* [What you have to do] Read through the records below and copy each line that uses the word "this".

(Records excerpted from a collection)
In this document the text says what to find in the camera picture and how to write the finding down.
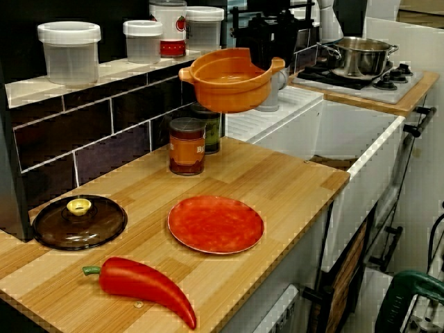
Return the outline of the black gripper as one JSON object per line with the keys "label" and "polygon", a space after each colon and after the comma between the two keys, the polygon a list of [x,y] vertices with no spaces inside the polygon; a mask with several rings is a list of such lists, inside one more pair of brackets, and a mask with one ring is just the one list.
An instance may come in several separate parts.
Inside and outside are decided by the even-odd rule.
{"label": "black gripper", "polygon": [[291,64],[299,30],[310,29],[313,3],[247,3],[230,10],[230,35],[237,48],[250,50],[252,63],[269,69],[273,57]]}

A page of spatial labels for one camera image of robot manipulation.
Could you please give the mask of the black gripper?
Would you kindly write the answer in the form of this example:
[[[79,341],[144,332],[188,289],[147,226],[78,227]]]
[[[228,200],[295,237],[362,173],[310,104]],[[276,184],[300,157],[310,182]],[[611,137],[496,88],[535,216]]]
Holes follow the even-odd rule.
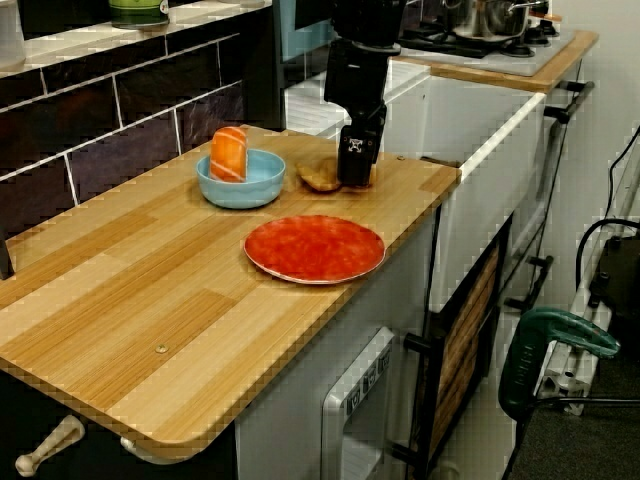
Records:
[[[386,121],[387,67],[384,51],[366,50],[345,39],[330,44],[324,100],[353,116],[339,136],[337,179],[342,185],[365,187],[370,183]]]

* [Answer box]
In this document the text says what to find in the camera picture and how to write the finding down.
Would you kindly write the answer in the form of this example:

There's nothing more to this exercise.